In order to install GPU accelerated TensorFlow the following clip from a post I wrote about "motivation for using NVIDIA Docker" applies,

"Must be able to (handle, fix, maintain), + (library, configuration, version, environment) + ( nightmare, hell)!"

OK, it’s not that bad … but it kind of is. As a teaser, using Docker is the most well supported and easiest way to use TensorFlow but it may not be "what you want".

The TensorFlow developers do a great job! The documentation is very good. The install instructions on their site are clear and accurate. They provide pre-built binary images that are easy to install for Python. However, there are dependencies. If you want GPU support you have to have the appropriate CUDA libraries available on your system.

As of this writing the TensorFlow binary (stable) images with CUDA support are linked to an "out-of-date" CUDA install. The current CUDA install is version 9.1 and the TensorFlow binary builds require 9.0.

Things like that are always the "basic problem" with big research oriented software projects. If you try to do a "local" install on your system you risk breaking other programs that have different requirements/dependences. It is unfortunately easy to make a mess on your system.

I will come back to this issue and get a good GPU accelerated TensorFlow (local) install method that does not require you to "make a mess" on your system. … I promise!


Analysis of the TensorFlow install documentation.

Let’s look at the official install documentation. The Python API is the primary way to use TensorFlow. There are API’s for Java, C and Go but they are for "deployment" of TensorFlow models not development work. For Python there are 4 guides listed,

  • Installing TensorFlow for Ubuntu — This is the main environment for use of TensorFlow.
  • Installing ThesorFlow on macOS — I don’t care about this since Mac’s don’t use NVIDIA GPU’s i.e. no CUDA. … and I don’t have a MacBook (even though sometimes I wish I did.)
  • Installing TensorFlow on Windows — This I’ll look at in a separate post.
  • Installing TensorFlow from Sources — I will do this in later posts to get "what I want" in a build.

CPU or GPU version

The next thing they say in the install documentation is essentially,

CPU == easy!, GPU == hard!

They recommend you install the CPU only version even if you want the GPU version.

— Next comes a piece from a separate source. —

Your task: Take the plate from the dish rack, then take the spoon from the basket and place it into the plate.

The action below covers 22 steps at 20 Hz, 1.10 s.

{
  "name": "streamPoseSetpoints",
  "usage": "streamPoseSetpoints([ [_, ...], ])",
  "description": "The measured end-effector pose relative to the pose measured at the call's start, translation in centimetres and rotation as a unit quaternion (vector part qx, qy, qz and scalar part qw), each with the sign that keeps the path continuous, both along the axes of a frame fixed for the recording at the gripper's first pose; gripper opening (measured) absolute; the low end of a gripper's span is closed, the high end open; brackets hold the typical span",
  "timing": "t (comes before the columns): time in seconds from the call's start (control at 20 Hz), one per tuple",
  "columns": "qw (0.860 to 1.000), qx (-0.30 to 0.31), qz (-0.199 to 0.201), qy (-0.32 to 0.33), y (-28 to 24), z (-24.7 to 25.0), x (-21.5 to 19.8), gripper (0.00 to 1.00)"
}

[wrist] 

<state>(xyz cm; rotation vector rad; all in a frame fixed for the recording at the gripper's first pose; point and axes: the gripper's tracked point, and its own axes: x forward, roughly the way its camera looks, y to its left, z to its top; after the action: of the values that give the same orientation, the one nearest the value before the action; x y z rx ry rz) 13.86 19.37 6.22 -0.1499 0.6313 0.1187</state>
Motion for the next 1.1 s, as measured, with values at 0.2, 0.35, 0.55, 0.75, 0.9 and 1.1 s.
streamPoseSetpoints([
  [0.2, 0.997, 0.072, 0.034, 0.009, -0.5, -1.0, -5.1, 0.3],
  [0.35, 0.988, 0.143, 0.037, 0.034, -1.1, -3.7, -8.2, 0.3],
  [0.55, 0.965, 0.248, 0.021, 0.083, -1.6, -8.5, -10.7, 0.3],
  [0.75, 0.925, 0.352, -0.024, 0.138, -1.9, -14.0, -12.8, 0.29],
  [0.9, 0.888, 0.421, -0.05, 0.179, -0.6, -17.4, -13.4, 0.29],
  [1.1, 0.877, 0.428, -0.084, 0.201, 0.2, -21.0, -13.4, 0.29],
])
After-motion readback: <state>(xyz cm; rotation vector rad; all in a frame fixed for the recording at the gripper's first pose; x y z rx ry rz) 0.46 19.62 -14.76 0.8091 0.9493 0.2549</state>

Why? Dependencies! As I mentioned above, the current GPU version needs runtime access to CUDA 9.0 libraries. It also need version 7.0 of cuDNN … and it needs cuda-command-line-tools to get "cupti" libs which look like there may be version dependences for that too. So, yes, CPU easy, GPU hard/messy!

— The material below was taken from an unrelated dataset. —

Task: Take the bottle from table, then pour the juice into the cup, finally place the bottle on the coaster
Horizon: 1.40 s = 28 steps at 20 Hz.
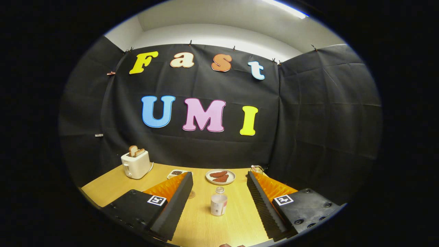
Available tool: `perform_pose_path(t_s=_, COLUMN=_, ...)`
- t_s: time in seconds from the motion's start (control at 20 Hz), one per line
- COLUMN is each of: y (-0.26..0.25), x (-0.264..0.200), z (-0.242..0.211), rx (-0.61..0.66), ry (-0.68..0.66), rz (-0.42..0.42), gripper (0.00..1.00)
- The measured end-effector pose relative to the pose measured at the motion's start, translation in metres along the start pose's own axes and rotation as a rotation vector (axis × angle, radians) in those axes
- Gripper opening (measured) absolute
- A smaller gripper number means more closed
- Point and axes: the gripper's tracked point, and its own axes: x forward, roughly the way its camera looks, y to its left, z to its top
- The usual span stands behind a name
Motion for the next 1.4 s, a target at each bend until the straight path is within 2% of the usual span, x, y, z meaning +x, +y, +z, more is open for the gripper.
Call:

Docker + runtime=nvidia == real easy! … if you know how to setup and use Docker

If you have Docker and NVIDIA Docker setup on your workstation then firing up TensorFlow is is pretty trivial for CPU and GPU versions. It is obvious that the development work on TensorFlow is being done in docker containers. The continuous integration (CI) and deployment (CD) system puts up a nightly build in a docker container. I’ll discuss using Docker in a separate post. Really, I have already addressed this in the series of posts I did starting with How-To Setup NVIDIA Docker and NGC Registry on your Workstation – Part 1 Introduction and Base System Setup. There are 5 posts in that series and they go through full details of how to get Docker working for you. That is what I use for most of my work with TensorFlow.

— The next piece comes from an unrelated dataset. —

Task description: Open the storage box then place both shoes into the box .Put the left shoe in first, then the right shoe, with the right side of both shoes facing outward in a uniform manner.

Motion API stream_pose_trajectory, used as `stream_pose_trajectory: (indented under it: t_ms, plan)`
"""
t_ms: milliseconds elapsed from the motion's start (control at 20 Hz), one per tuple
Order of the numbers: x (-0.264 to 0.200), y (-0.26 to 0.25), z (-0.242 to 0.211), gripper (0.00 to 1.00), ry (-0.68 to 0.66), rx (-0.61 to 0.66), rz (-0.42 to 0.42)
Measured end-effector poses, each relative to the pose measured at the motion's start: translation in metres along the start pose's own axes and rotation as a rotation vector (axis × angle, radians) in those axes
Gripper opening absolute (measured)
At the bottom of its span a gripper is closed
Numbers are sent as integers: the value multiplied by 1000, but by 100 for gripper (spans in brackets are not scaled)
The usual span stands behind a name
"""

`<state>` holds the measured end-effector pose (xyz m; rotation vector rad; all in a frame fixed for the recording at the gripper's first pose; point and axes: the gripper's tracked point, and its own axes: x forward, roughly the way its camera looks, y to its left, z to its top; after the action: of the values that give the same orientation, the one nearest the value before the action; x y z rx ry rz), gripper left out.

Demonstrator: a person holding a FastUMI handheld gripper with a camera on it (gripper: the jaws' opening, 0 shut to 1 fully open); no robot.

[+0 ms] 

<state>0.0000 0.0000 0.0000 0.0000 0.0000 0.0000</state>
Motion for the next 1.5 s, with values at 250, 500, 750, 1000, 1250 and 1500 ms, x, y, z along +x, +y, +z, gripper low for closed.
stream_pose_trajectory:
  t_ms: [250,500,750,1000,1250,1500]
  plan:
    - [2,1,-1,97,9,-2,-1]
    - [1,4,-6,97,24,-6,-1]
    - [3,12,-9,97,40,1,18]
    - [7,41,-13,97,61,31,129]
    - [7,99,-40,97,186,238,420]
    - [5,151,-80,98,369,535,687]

Installing TensorFlow (CPU version)

If you are just getting started and/or not working on any demanding projects then this is a good option. I’ll go over two ways to do this on a workstation system.

Using "Standard" Python (Python.org) and pip

The system default Python on Ubuntu 16.04 is from their .deb packaging of the the "official" Python from Python.org (In Ubuntu 16.04 it is not the latest Python build though). That is the recommended Python from the TensorFlow developers. It’s their default-build Python environment. (It’s not my recommendation since I prefer Anaconda Python.)

I’m not going to go into much detail here because if this is what you want for your TensorFlow install then you can look at the install documentation.

If you are using your system Python then I assume you are using Virtualenv to isolate your project setups. [This is always a good idea especially if you are going to be using pip for package installs.]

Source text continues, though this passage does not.